Il fallait réagir. Prendre le taureau par les cornes, lui rentrer dans le lard, et surtout ne pas mégoter (ca y est, Hyde is back, Vermot aussi).
« Chacun sait qu’avec Bastos on rajeunit / Qu’on soit chez soi chez des amis / Avec Bastos c’est bon la vie – Bastos ! ». Celui-là m’aura coûté 50 cents dans un vide grenier du Secours Populaire, sur le bassin d’Arcachon. Coincée entre un Michèle Torr et un Alain Barrière, sa pochette patchwork et bout filtre m’a sauté à la gorge. Je n’imaginais pas à l’époque qu’il allait aujourd’hui me sauver la mise. C’est le genre de disque qu’on ne pose qu’une fois sur sa platine, par curiosité, et qu’on remise ensuite. Pas ici. Jerk Bastos, c’est du quasi garage rock afro (on le retrouve d’ailleurs sur la compilation Peebles Vol. 3, Africa Pt. 1, Original Artifacts from the Psychedelic Era), avec guitares twangy, orgue brinquebalant à la Music Machine, et des cuivres qui s’époumonent sans compter. Par-dessus tout ça, la voix goudronneuse et éraillée du type qui répète à l’envi « Bastos toujours jeune ! ». Interprétée par l’Orchestre Les Kilt’s, cette tuerie était une chanson promotionnelle pour la marque de cigarettes créée par Juan Bastos à Oran en 1938. La guerre d’Algérie délocalisera l’usine en Corse, à Furiani. C’est pourtant au Cameroun, dans les studios de Douala et Yaoundé (où au nord de la ville on trouve justement le quartier Bastos, chic et résidentiel, abritant les ambassades), qu’ont été enregistrées Jerk Bastos et sa face B Bastos Oyé (un merengue), probablement au tournant des décennies 60 et 70. Le disque (sous label Bastos, mais sans référence aucune) n’est pas daté mais on a repéré son auteur-compositeur, Géo Duala, sur une autre production, une autre pub, un autre jerk : Bien boire se dit « 33 », interprété par Manu Dibango et édité par African en 1972, la même année que Soul Makossa. Manu Dibango dont, coïncidence funeste et affliction non feinte, on apprend au moment de relire ces lignes la disparition, des suites du Covid-19.
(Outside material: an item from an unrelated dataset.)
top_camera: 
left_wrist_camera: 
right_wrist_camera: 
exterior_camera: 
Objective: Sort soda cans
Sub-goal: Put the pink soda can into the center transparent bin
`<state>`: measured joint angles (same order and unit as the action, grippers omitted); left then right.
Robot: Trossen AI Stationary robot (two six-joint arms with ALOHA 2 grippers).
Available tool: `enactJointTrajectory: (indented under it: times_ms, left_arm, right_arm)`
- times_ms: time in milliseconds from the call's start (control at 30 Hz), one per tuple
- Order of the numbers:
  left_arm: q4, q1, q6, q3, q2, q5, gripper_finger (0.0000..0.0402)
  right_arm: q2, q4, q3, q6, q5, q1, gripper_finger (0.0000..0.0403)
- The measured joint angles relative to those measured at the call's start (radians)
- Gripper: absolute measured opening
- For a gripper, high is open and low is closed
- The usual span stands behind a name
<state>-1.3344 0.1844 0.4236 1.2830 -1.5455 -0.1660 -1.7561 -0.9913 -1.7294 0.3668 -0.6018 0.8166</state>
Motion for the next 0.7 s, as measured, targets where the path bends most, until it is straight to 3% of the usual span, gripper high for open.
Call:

Enfin, et pour définitivement être dans les bons papiers d’Olivier Véran (qui ne manquera pas de tousser dans son coude à la lecture de ces lignes nicotinées), je ne résiste pas à citer l’improbable slogan qu’on trouve au verso de la pochette : « Sportifs, fumez Bastos » (et que personne ne bronche).
en voyant le nom Bastos j’ai tout de suite pensé aux balles que les plus désespérés d’entre nous commençaient à sortir des placards pour finir en beauté… Certains préfèrent choisir leur départ en jerkant.